La compagnia NoGravity Theatre porta in scena a Roma il 'Fontana Project', uno spettacolo di danza che interpreta i celebri 'tagli' di Lucio Fontana. L'evento si terrà il 15 e 16 maggio presso l'Accademia Filarmonica Romana.
Danza e spazialismo a Roma
Il 15 e 16 maggio, il pubblico romano potrà assistere a uno spettacolo unico. La sede dell'Accademia Filarmonica Romana ospiterà il 'Fontana Project'. Questa performance è creata dalla compagnia NoGravity Theatre. Il regista e coreografo Emiliano Pellisari ne è l'ideatore.
Lo spettacolo esplora il ritmo e il movimento del corpo. Queste tematiche richiamano i famosi 'tagli' dell'artista Lucio Fontana. L'evento si svolgerà alle 20:30 nella sede di via Flaminia 118 a Roma.
L'interpretazione dei 'tagli' di Fontana
Emiliano Pellisari spiega la sua visione artistica. I 'tagli' di Fontana sono visti come aperture. Rappresentano un varco verso una dimensione diversa. Superano i limiti della bidimensionalità del quadro. Pellisari definisce questo concetto come un momento cruciale dell'opera di Fontana. L'artista è stato l'inventore dello Spazialismo.
Il lavoro di Pellisari mira a riaprire questi tagli. Vuole rimettere in moto le cose. Segue un tempo preciso, un ritmo sonoro. Questo ritmo affascina da sempre attraverso il movimento. Il movimento diventa essenziale per cogliere il senso del tempo. L'emozione di uno spazio in trasformazione ci guida. Ci porta verso quella che viene definita 'arte-nel-tempo'. Questa è la nuova arte di Fontana.

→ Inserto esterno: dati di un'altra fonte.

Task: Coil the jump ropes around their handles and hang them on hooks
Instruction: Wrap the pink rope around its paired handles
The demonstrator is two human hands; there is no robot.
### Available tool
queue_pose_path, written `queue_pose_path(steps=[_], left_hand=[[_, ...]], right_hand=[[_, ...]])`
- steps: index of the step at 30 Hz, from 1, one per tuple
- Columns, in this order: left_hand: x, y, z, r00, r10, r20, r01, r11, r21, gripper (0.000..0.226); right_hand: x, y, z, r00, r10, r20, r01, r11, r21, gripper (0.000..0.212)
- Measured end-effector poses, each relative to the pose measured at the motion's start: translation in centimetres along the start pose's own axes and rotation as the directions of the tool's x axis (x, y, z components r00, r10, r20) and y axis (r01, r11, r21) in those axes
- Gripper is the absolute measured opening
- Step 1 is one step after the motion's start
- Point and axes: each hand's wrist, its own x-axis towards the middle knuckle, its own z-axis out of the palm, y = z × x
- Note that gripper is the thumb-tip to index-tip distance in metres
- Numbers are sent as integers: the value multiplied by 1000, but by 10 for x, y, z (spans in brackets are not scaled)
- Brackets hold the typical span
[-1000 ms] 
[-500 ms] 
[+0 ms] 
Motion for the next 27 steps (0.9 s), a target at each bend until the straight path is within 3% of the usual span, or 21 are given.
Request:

Struttura dello spettacolo
Lo spettacolo si articola in due momenti distinti. I performer sul palco sono Mariana/P e Mario Consolazio. Tra i due momenti, ci sarà un intervallo. Questo sarà caratterizzato da buio, silenzio e vuoto.
La prima parte si intitola 'Opera Grammaticale n. 1, Grammatica del corpo'. Qui, Pellisari letteralmente riapre i tagli. Questi sono chiusi sulle tele. Lentamente, da questo 'Oltre' evocato, emerge un corpo. È il corpo di Mariana Porceddu. Un corpo nudo che si muove nello spazio. Ne viene esaltata la tridimensionalità. La ballerina si muove davanti e dietro i teli. Si muove sopra, sotto, dentro e fuori lo spazio scenico.
L'artefice e la sua creazione
La seconda parte è 'Opera grammaticale n. 2, grammatica dello spazio'. Qui, armonia della danza, luci e musica si intrecciano nuovamente. Creano un'atmosfera sognante. Pellisari descrive il ruolo dell'artista. L'artista è un servo di scena. Completamente vestito di nero, cerca di annullarsi. Vuole lasciare spazio all'incanto visivo della sua opera. L'artista sottopone continuamente a stimoli la sua creazione. Questa è incarnata dalla ballerina. La ballerina è ora vestita di bianco.
L'artefice cerca costantemente di svelare la sua opera. Vuole farla emergere. La cerca, la trova, ma l'opera gli sfugge. Reagisce ai suoi tentativi. Cambia continuamente forma. Questo dialogo tra creatore e creazione è al centro della performance.
Domande e Risposte
Chi sono i protagonisti dello spettacolo 'Fontana Project'?
I protagonisti dello spettacolo sono la compagnia NoGravity Theatre, diretta da Emiliano Pellisari, con i performer Mariana/P e Mario Consolazio, e la ballerina Mariana Porceddu.
Dove e quando si svolge lo spettacolo 'Fontana Project'?
Lo spettacolo si svolge a Roma, presso l'Accademia Filarmonica Romana in via Flaminia 118, il 15 e 16 maggio alle ore 20:30.